J Biomol Struct Dyn. 1992 Feb;9(4):769-89. doi: 10.1080/07391102.1992.10507955.
As the number of available three dimensional coordinates of proteins increases, it is now recognized that proteins from different families and topologies are constructed from independent motifs. Detection of specific structural motifs within proteins aids in understanding their role and the mechanism of their operation. To aid in identification and use of these motifs it has become necessary to develop efficient methods for systematic scanning of structural databases. To date, methods of structural protein comparison suffer from at least one of the following limitations: (1) are not fully automated (require human intervention), (2) are limited to relatively similar structures, (3) are constrained to linear alignments of the structures, (4) are sensitive to insertions, deletions or gaps in the sequences or (5) are very time consuming. We present a method to overcome the above limitations. The method discovers and ranks every piece of structural similarity between the structures compared, thus allowing the simultaneous detection of real 3-D motifs in different domains, between domains, in active sites, surfaces etc. The method uses the Geometric Hashing Paradigm which is an efficient technique originally developed for Computer Vision. The algorithm exploits the geometrical constraints of rigid objects, it is especially geared towards recognition of partial structures in rigid objects belonging to large data bases and is straightforwardly parallelizable. Computer Vision techniques are for the first time applied to molecular structure comparison, resulting in an efficient, fully automated tool. The method has been tested in a number of cases, including comparisons of the haemoglobins, immunoglobulins, serine proteinases, calcium binding proteins, DNA binding proteins and others. In all examples our results were equivalent to the published results from previous methods and in some cases additional structural information was obtained by our method.

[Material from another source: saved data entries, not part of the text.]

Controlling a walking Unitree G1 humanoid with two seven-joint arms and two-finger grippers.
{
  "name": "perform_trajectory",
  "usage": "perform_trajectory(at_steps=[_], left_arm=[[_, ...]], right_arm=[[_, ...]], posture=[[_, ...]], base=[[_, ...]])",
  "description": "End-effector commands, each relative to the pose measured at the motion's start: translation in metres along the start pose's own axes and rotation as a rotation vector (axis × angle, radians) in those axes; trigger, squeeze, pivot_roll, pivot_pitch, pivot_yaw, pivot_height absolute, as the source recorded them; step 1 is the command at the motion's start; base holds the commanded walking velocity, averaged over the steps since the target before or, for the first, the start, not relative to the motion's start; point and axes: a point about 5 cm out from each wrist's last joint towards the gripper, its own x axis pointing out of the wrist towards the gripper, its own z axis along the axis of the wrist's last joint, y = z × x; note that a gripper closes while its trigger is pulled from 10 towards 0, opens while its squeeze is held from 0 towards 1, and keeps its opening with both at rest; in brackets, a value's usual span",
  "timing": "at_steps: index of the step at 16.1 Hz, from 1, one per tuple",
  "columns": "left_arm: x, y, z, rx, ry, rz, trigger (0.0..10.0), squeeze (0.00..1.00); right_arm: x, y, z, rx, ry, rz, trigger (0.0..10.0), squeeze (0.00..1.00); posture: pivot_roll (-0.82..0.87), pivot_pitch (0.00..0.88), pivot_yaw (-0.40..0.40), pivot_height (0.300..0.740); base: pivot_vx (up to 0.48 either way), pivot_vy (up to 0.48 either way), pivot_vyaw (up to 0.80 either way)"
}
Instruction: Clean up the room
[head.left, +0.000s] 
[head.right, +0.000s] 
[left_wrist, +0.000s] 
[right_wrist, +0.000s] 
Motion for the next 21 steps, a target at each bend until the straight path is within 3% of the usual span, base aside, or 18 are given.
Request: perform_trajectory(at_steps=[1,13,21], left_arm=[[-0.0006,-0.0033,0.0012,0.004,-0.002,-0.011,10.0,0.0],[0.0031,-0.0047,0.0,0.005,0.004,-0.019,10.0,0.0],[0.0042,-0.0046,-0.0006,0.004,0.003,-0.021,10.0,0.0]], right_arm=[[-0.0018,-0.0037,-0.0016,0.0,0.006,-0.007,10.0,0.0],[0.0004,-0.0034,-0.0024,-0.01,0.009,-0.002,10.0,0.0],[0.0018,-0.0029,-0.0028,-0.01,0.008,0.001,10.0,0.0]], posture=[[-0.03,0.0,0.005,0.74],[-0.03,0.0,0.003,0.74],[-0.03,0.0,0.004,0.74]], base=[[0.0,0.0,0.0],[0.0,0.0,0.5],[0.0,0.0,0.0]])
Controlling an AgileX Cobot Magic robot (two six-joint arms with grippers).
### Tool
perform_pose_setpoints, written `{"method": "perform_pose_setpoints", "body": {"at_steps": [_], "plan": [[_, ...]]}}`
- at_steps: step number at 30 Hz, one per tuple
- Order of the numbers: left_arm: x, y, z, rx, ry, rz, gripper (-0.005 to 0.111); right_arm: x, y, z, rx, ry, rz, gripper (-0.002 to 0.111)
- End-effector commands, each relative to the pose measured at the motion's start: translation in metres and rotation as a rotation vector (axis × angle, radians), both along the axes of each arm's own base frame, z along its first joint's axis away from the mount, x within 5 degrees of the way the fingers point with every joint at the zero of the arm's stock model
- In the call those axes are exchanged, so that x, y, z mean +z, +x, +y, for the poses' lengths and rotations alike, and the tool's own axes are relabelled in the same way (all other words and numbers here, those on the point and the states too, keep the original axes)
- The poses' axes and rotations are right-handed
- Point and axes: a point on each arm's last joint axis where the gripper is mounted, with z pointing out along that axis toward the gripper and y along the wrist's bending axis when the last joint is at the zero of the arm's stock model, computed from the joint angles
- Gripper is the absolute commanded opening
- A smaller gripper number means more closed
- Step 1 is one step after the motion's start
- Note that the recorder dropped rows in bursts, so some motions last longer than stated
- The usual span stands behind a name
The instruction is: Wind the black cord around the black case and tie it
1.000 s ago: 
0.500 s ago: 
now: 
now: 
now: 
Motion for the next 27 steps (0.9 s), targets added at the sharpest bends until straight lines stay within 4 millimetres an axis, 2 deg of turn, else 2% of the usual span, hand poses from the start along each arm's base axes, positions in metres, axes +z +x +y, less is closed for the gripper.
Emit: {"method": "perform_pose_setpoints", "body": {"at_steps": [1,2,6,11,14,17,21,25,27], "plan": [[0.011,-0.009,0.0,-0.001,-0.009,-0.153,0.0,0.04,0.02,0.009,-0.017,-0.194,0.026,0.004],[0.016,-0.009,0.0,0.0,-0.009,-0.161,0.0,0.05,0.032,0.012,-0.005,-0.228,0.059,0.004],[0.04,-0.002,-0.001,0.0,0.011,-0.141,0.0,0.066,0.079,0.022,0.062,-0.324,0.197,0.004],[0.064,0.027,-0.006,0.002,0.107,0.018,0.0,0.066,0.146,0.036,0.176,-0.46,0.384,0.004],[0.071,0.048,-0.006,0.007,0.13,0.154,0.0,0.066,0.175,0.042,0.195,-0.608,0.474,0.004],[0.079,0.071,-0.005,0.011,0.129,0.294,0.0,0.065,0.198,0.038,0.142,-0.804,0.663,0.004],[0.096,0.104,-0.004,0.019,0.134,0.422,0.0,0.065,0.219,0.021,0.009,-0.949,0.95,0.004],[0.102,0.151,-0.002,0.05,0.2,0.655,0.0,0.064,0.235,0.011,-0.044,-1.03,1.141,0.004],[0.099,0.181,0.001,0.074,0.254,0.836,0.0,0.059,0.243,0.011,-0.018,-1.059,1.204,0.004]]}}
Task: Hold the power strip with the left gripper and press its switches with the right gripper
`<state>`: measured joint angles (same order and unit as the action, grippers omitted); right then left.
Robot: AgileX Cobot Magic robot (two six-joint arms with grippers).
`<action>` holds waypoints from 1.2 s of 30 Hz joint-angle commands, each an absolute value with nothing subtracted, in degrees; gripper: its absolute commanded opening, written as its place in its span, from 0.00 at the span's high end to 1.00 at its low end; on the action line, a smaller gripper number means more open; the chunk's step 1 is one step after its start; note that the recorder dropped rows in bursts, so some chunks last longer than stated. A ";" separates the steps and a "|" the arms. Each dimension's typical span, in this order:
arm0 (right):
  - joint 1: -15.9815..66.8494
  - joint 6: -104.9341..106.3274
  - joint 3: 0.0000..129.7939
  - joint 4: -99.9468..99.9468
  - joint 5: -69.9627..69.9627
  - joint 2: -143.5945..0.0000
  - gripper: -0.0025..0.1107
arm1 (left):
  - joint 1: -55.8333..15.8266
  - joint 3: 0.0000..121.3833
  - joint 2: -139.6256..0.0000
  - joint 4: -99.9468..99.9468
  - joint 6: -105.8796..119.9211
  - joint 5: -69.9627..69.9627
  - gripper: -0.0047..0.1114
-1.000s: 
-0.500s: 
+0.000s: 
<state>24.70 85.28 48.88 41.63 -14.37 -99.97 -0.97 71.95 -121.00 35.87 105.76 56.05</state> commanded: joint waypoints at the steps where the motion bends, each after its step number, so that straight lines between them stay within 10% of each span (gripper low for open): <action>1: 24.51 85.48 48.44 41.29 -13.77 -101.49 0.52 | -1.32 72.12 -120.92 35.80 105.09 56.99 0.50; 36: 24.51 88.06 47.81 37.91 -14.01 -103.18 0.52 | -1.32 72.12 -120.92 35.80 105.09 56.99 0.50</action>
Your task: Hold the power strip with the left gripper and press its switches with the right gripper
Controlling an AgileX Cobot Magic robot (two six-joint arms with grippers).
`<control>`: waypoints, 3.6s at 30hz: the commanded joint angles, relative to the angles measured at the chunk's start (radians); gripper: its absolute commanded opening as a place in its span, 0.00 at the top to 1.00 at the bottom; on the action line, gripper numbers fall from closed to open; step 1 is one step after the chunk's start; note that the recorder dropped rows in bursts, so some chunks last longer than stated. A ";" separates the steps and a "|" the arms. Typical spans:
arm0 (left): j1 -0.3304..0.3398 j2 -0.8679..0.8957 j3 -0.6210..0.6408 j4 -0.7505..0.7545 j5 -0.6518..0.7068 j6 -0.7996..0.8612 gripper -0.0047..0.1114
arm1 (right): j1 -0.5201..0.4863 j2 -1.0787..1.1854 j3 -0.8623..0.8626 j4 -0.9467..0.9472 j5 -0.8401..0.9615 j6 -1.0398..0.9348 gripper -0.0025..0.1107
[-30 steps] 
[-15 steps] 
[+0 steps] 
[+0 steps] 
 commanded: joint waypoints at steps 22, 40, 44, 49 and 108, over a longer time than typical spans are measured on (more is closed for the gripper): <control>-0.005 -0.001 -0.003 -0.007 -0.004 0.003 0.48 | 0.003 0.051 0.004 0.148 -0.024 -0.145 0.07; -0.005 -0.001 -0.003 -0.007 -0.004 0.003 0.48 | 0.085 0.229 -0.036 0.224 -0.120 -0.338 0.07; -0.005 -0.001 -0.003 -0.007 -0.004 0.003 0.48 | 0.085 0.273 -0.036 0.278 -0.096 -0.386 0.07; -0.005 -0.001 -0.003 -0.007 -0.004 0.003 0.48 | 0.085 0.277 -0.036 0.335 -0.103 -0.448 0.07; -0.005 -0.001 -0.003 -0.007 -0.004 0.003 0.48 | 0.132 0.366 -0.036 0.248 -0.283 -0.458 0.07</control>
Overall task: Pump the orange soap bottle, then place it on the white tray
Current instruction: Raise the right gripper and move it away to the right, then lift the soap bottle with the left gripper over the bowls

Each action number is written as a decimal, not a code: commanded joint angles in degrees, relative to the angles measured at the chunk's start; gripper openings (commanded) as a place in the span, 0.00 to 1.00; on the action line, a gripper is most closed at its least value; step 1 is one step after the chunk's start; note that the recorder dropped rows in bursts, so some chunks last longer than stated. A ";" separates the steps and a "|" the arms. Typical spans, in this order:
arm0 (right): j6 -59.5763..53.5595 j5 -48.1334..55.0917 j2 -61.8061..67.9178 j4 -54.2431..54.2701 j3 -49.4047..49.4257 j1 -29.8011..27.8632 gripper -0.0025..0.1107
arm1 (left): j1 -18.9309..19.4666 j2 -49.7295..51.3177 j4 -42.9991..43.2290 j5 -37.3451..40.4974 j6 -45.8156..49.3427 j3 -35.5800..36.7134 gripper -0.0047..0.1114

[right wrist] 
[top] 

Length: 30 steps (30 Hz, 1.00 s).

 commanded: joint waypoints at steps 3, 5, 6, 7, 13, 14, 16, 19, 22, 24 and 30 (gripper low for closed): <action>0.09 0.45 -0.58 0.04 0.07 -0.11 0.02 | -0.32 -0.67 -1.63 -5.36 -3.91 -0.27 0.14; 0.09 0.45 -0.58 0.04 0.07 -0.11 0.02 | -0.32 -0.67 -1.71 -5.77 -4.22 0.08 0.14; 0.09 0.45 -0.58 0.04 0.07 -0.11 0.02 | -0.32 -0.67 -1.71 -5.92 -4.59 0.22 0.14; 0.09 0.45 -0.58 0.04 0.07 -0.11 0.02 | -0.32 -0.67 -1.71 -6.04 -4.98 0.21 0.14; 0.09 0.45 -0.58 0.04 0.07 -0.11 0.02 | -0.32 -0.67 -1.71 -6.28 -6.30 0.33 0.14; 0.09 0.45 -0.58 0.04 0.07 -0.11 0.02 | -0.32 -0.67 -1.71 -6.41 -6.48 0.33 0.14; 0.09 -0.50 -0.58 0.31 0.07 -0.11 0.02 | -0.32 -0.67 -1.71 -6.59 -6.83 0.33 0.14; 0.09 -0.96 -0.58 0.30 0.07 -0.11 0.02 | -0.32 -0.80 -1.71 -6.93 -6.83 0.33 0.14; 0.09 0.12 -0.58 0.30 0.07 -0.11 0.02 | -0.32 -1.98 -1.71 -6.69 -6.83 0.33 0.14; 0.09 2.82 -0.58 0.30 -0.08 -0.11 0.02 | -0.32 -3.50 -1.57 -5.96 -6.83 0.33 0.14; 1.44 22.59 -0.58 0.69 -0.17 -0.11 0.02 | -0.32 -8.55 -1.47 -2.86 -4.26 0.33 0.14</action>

随着蛋白质可用三维坐标数量的增加,现在人们认识到不同家族和拓扑结构的蛋白质是由独立的基序构建而成的。检测蛋白质内特定的结构基序有助于理解其作用及其运作机制。为了辅助这些基序的识别和应用,开发用于系统扫描结构数据库的高效方法变得十分必要。迄今为止,结构蛋白质比较方法至少存在以下局限性之一:(1)并非完全自动化(需要人工干预);(2)仅限于相对相似的结构;(3)局限于结构的线性比对;(4)对序列中的插入、缺失或缺口敏感;(5)非常耗时。我们提出一种方法来克服上述局限性。该方法能发现并对所比较结构之间的每一处结构相似性进行排序,从而能够同时检测不同结构域之间、结构域内部、活性位点、表面等位置的真实三维基序。该方法采用几何哈希范式,这是一种最初为计算机视觉开发的高效技术。该算法利用了刚性物体的几何约束,特别适用于识别属于大型数据库的刚性物体中的部分结构,并且易于并行化。计算机视觉技术首次应用于分子结构比较,从而产生了一个高效、完全自动化的工具。该方法已在多个案例中进行了测试,包括血红蛋白、免疫球蛋白、丝氨酸蛋白酶、钙结合蛋白、DNA结合蛋白等的比较。在所有实例中,我们的结果与先前方法公布的结果相当,并且在某些情况下,我们的方法还获得了额外的结构信息。